TASK TO COMPLETE
Find every line in the records below that contains "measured", and copy it.

━━━━━ SUPPLIED RECORDS

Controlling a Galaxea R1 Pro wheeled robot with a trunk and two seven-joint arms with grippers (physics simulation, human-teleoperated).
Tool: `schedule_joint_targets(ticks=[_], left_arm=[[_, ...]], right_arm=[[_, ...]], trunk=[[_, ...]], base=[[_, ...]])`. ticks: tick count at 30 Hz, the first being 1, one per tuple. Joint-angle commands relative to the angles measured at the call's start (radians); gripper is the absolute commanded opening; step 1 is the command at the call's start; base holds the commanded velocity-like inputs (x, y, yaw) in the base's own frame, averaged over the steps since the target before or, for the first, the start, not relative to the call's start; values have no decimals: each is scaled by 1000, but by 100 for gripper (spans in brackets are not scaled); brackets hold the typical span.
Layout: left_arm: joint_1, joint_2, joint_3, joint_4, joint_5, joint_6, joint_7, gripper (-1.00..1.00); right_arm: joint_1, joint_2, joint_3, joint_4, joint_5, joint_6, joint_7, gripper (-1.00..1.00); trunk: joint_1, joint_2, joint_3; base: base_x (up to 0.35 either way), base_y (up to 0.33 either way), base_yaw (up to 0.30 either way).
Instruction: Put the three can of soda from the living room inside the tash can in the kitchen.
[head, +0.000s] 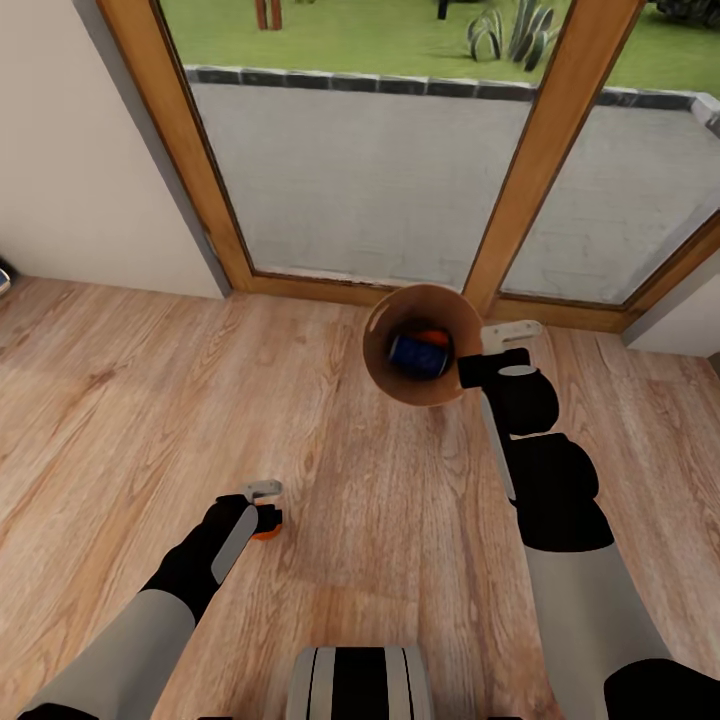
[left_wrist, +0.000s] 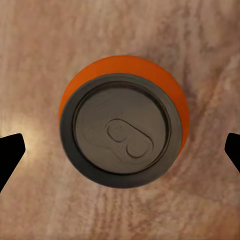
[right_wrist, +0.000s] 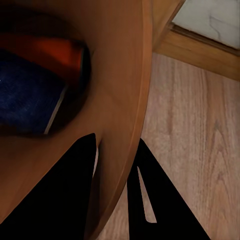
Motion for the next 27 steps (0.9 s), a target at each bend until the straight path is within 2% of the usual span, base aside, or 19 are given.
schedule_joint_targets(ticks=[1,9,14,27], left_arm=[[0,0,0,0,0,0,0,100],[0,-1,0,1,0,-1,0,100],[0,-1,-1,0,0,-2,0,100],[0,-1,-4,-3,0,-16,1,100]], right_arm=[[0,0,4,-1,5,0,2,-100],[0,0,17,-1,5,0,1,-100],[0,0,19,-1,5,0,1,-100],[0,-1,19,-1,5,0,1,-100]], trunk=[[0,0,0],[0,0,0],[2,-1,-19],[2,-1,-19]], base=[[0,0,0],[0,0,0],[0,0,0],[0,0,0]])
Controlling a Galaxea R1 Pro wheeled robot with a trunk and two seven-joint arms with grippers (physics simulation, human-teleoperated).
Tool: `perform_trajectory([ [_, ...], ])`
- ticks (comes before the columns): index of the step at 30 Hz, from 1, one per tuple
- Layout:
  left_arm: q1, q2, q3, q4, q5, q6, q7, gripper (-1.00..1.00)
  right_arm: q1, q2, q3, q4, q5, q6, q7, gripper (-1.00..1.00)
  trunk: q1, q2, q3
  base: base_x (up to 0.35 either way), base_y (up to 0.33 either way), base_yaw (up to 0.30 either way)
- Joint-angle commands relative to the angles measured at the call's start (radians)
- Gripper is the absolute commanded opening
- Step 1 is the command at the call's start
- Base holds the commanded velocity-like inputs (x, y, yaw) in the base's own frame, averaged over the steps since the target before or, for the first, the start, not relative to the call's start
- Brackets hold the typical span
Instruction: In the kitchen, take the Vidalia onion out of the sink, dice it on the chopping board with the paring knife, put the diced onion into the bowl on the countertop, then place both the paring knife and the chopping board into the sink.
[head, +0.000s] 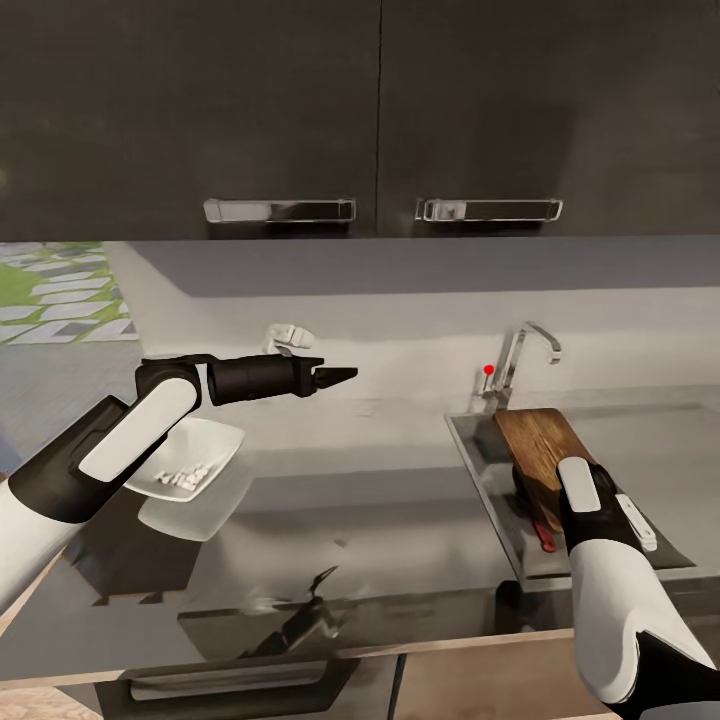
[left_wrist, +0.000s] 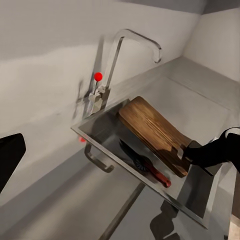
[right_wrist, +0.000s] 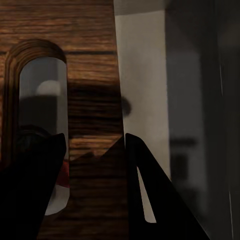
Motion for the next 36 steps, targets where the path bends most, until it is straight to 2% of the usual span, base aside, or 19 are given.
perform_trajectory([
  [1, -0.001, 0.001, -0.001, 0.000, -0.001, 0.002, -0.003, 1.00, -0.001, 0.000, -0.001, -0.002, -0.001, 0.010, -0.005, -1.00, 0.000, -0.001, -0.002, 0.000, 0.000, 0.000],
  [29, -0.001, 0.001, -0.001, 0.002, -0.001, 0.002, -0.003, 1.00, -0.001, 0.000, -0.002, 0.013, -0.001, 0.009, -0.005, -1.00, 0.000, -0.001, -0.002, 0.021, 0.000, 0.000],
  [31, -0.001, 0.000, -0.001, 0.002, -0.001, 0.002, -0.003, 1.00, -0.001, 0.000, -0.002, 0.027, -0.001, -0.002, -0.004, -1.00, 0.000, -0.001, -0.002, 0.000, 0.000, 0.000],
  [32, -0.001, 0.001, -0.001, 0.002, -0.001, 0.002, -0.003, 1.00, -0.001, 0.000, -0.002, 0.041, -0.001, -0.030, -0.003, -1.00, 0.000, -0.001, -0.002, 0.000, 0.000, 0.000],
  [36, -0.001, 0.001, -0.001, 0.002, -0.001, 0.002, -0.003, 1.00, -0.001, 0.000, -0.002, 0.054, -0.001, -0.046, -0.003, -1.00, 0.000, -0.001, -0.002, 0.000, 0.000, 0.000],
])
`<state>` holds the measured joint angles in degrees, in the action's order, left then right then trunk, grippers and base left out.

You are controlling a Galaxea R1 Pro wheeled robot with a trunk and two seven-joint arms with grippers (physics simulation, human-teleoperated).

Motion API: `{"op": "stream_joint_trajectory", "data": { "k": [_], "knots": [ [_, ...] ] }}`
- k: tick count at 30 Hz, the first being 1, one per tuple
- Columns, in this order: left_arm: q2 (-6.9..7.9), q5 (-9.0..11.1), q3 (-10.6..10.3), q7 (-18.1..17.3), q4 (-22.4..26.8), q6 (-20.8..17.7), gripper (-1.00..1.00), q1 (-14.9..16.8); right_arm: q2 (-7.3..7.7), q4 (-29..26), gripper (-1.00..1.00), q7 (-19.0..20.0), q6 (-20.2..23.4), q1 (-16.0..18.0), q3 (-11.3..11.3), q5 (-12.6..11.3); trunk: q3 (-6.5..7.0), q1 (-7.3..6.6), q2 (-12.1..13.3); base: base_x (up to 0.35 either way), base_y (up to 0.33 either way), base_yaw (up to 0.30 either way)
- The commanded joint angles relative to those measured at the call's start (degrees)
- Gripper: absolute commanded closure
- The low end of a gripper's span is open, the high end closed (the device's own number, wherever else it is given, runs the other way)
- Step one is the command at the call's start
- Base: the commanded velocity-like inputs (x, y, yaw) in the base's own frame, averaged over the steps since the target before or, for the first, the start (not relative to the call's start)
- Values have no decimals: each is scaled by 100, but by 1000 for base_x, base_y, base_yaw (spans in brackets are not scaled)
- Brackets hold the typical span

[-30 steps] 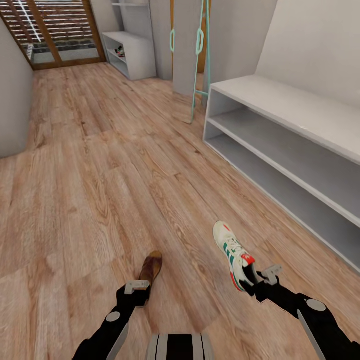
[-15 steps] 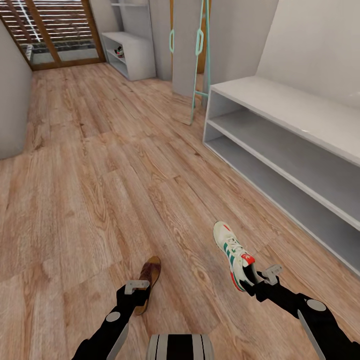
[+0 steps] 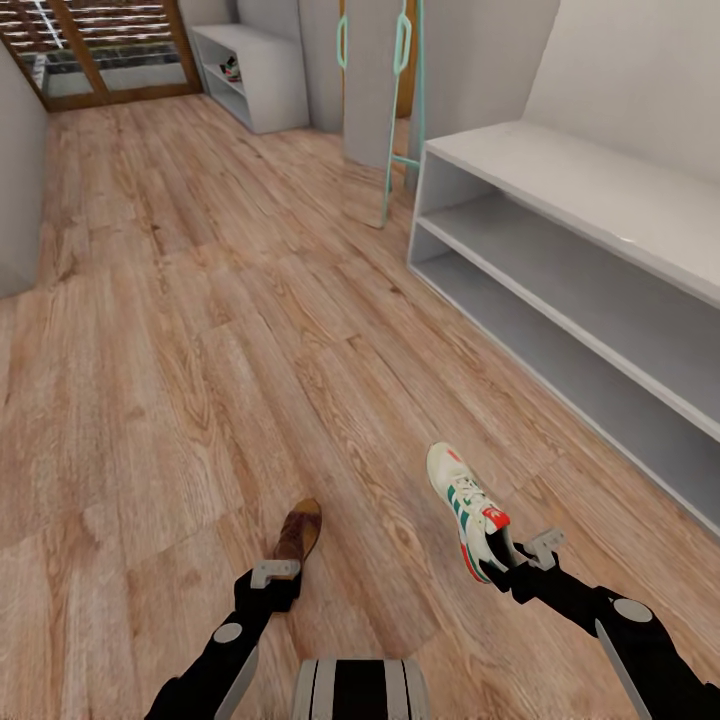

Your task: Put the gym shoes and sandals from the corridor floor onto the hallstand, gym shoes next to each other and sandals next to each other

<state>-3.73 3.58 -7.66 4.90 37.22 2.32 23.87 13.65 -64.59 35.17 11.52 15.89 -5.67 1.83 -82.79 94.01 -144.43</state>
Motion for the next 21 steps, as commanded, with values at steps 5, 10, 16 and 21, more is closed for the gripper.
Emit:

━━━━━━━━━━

TASK ANSWER
Tool: `schedule_joint_targets(ticks=[_], left_arm=[[_, ...]], right_arm=[[_, ...]], trunk=[[_, ...]], base=[[_, ...]])`. ticks: tick count at 30 Hz, the first being 1, one per tuple. Joint-angle commands relative to the angles measured at the call's start (radians); gripper is the absolute commanded opening; step 1 is the command at the call's start; base holds the commanded velocity-like inputs (x, y, yaw) in the base's own frame, averaged over the steps since the target before or, for the first, the start, not relative to the call's start; values have no decimals: each is scaled by 1000, but by 100 for gripper (spans in brackets are not scaled); brackets hold the typical span.
- Joint-angle commands relative to the angles measured at the call's start (radians)
`<state>` holds the measured joint angles in degrees, in the action's order, left then right then trunk, grippers and base left out.
- The commanded joint angles relative to those measured at the call's start (degrees)

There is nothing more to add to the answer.